Ao verem o que eu apontava, disseram:
- Ah, liga não... esse cara é doido.
- É o zelador. Até trabalha bem, mas é meio estranho.
E os dois se afastaram da janela. Olhei para trás, os
ânimos ferviam cada vez mais, e vi que achava o cantarolar daquele velho
zelador muito mais interessante do que os mantenedores da ilha iriam decidir.
Com rádio ou não, eu estaria fora da ilha de manhã. Se não jantasse hoje, pelo
menos eu estaria no continente a tempo de almoçar no hotel. Nada daquilo me
interessava, mas o velho zelador me deixou curioso e até feliz por ver algo
diferente. Eu abominava aquele calor, aquela sensação de isolamento, aquele
gosto de sonho desagradável, aquele incômodo estupor de realidade questionável,
e vi que o zelador era minha salvação para aquela agonia.

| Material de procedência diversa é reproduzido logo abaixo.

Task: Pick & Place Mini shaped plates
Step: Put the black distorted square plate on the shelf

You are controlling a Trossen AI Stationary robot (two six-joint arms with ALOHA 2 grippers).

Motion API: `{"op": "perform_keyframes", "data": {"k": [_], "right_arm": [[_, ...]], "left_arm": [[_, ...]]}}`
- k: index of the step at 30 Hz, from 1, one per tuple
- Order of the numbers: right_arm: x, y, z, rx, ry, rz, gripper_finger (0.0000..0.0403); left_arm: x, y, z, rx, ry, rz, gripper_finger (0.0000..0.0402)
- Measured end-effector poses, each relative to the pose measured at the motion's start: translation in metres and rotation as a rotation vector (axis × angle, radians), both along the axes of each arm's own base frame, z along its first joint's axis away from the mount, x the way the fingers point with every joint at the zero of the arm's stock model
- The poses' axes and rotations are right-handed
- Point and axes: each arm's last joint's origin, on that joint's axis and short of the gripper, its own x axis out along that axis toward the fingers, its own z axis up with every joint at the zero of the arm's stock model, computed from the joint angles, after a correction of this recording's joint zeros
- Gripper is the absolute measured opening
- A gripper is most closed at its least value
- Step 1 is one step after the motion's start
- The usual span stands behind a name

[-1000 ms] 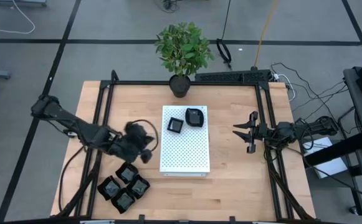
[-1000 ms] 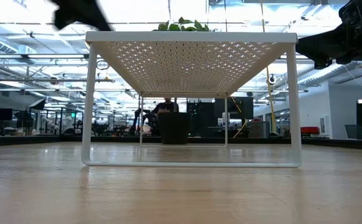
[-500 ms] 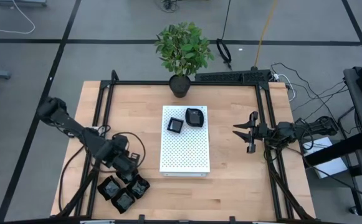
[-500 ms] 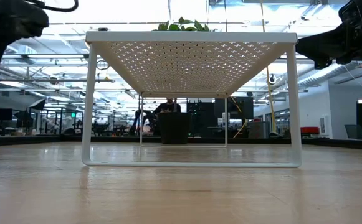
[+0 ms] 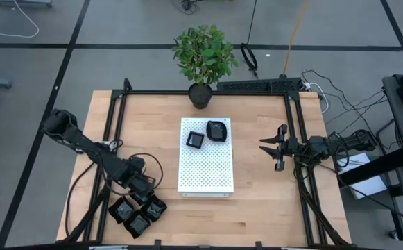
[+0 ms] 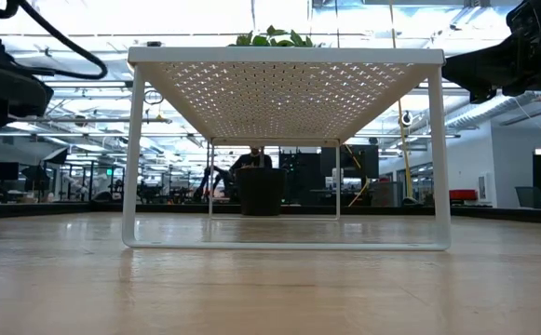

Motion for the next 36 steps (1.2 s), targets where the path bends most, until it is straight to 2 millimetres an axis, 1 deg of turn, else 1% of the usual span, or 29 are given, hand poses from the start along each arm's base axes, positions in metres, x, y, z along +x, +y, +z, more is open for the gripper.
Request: {"op": "perform_keyframes", "data": {"k": [6,13,19,22,26,28,30,32,36], "right_arm": [[0.000,0.000,0.000,0.000,0.000,0.000,0.0102],[0.000,0.000,0.000,0.000,0.000,0.000,0.0102],[0.000,0.000,0.000,0.000,0.000,0.000,0.0102],[0.000,0.000,0.000,0.000,0.000,0.000,0.0102],[0.000,0.000,0.000,0.000,0.000,0.000,0.0102],[0.000,0.000,0.000,0.000,0.000,0.000,0.0102],[0.000,0.000,0.000,0.000,0.000,0.000,0.0102],[0.000,0.000,0.000,0.000,0.000,0.000,0.0102],[0.000,0.000,0.000,0.000,0.000,0.000,0.0102]], "left_arm": [[-0.002,0.002,-0.006,-0.007,-0.004,-0.003,0.0194],[-0.004,0.002,-0.019,-0.043,-0.033,0.006,0.0165],[-0.005,0.003,-0.019,-0.039,-0.031,-0.008,0.0113],[-0.005,0.003,-0.019,-0.039,-0.030,-0.039,0.0076],[-0.004,0.004,-0.019,-0.028,-0.028,-0.064,0.0014],[-0.004,0.006,-0.019,0.001,-0.041,-0.071,0.0009],[-0.004,0.008,-0.015,0.053,-0.052,-0.077,0.0008],[-0.005,0.010,-0.006,0.120,-0.062,-0.079,0.0004],[-0.005,0.015,0.024,0.269,-0.084,-0.087,0.0004]]}}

Desci, sem ser visto por ninguém. Pelo tom das vozes,
alguém seria agredido em pouco tempo. Encontrei uma outra vassoura e me aproximei
do zelador. Aproveitei enquanto estava distraído e tirei uma foto. Ele me
recebeu com um sorriso de satisfação, me viu abaixando a câmera e segurando
determinadamente a vassoura. Não disse nada, apenas me apontou para que direção
limparíamos a rua. A intenção era clarear a área que ia da frente do prédio até
onde uma árvore caída atravessava a rua. E apreciei de perto o cantarolar macio
e grave, esbanjante de alguma alegria antiga que devia ter sido muito boa para
durar até ali, uma armadura para as intempéries que poucos tinham. O trabalho
era cansativo, mas tendo apenas um terço da idade do meu companheiro de faxina,
me empenhei ao máximo para não fraquejar. Por fim, chegamos à árvore e ele
parou, abanando o calor e pingando de suor.
- O senhor não viu o que estão discutindo lá em cima?
Dizendo que não podem mais manter a ilha depois disso?
- Ouvi por alto, quando o mecânico chamou todo mundo pra
reunião. – sua voz era melodiosa e dava vontade de sorrir.
- Então por que o senhor tá se esforçando tanto?
- Meu filho, é uma pena se eles acham que não dá pra fazer
a tarefa deles. Eu acho que ainda dá pra fazer a minha, e to fazendo.
Eu ri. Pegamos a vassoura e continuamos limpando.